Una de las más antiguas preocupaciones del hombre ha sido siempre cómo hacer frente al intestino perezoso. La respuesta es igualmente antigua: los laxantes, inventados hace casi cinco mil años.
La Historia de la farmacología muestra que a la naturaleza se le podía ayudar, en contra de quienes opinaban que el estómago y los intestinos eran una parte autónoma del cuerpo que no admitía ingerencias, sino que las digería todas. Teoría ingeniosa, pero errónea.
El primer purgante conocido se fabricó en Mesopotamia, de donde lo importaron los egipcios, llegando a ser enormemente popular en aquel Imperio del Nilo. Era un aceite amarillo, extraído de la raíz del ricino. No sólo era un buen laxante, sino que servía también como loción emoliente para la piel. Lo utilizaban igualmente los constructores, ya que facilitaba el deslizamiento de los gigantescos bloques de piedra empleados en la construcción de palacios, templos, pirámides y obeliscos del Egipto faraónico.
Hace tres mil quinientos años, los asirios elaboraron un laxante extraordinariamente eficaz, con el que estaban familiarizados los médicos de aquella lejana época. Se trataba de un producto «formador de bolos», como el salvado, pero también conocían y empleaban los laxantes salinos, con abundante cantidad de sodio que introducían gran cantidad de agua en el intestino; inventaron el laxante estimulante, que actuaba sobre la pared intestinal para promover las contracciones que provocan la posterior evacuación.
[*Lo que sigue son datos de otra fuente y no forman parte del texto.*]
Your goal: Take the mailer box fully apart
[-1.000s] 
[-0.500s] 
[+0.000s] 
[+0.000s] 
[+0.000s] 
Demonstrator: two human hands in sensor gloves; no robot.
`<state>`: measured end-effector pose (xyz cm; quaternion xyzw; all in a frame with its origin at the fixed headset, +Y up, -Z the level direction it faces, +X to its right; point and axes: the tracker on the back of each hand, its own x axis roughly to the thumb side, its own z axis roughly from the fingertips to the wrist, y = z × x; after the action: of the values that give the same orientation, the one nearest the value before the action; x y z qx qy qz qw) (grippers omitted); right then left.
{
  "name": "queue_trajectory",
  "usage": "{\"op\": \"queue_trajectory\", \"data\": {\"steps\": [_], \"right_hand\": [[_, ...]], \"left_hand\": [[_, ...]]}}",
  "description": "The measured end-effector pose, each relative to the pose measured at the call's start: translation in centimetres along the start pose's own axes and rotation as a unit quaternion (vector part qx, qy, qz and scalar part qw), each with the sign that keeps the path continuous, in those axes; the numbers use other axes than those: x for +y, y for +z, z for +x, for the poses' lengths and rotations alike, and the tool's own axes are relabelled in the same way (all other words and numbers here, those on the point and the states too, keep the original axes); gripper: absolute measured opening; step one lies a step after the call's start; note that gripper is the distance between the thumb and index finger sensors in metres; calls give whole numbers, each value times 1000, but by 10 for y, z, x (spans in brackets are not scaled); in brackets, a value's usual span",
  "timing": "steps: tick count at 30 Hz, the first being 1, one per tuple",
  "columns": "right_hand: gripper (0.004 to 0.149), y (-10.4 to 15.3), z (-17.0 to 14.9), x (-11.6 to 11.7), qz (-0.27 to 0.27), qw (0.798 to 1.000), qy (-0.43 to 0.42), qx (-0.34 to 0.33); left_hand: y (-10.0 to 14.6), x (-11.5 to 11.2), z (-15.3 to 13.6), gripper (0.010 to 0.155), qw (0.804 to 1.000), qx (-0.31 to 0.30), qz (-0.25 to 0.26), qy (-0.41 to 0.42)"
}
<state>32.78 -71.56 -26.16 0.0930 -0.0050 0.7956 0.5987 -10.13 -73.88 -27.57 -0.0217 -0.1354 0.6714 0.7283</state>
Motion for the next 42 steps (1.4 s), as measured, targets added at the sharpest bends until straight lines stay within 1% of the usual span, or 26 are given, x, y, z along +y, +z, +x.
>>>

De hecho, poco más se inventó después, al respecto.
Es opinión extendida, entre arqueólogos e historiadores en general, que los pueblos antiguos vivieron obsesionados por el funcionamiento del intestino. El hombre nómada del Neolítico comía una dieta rica en fibra, por lo que se autorregulaba. Pero la civilización sedentaria trajo consigo un drástico cambio de hábitos en la alimentación. El intestino fue naturalmente el primero en acusarlo, y desde entonces se buscaron remedios catárticos que paliaran la situación de «atasco permanente», como califica el problema un historiador griego de la Antigüedad. Tanto en Grecia como en Roma, los médicos trabajaron en el perfeccionamiento de los remedios heredados. Mezclaron laxantes existentes con miel y corteza de limón para facilitar su ingestión, ya que los laxantes anteriores eran imbebibles por su nauseabundo olor y gusto.
En nuestra época, en 1905, un farmacéutico húngaro, Max Kiss, tuvo la feliz idea de mezclar el laxante con chocolate, captando el mercado norteamericano, con lo que el ingenioso inventor conoció la fama, la fortuna, y la gratitud de millones de pacientes. Su invento fue fruto de la observación. Había seguido de cerca cómo los bodegueros de su tierra añadían al vino una substancia, la fenolfatelina, que provocaba en los grandes bebedores de su tierra algo más que una estupenda resaca… Ante aquel hecho, pensó: «Es el remedio definitivo». Lo llamó Ex Lax, abreviatura de «excelente laxante», y como tal se vendió por buhoneros y charlatanes primero, y en boticas y toda clase de establecimientos, después. Su producción llegó a alcanzar la enorme cifra de quinientos treinta millones de dosis al año.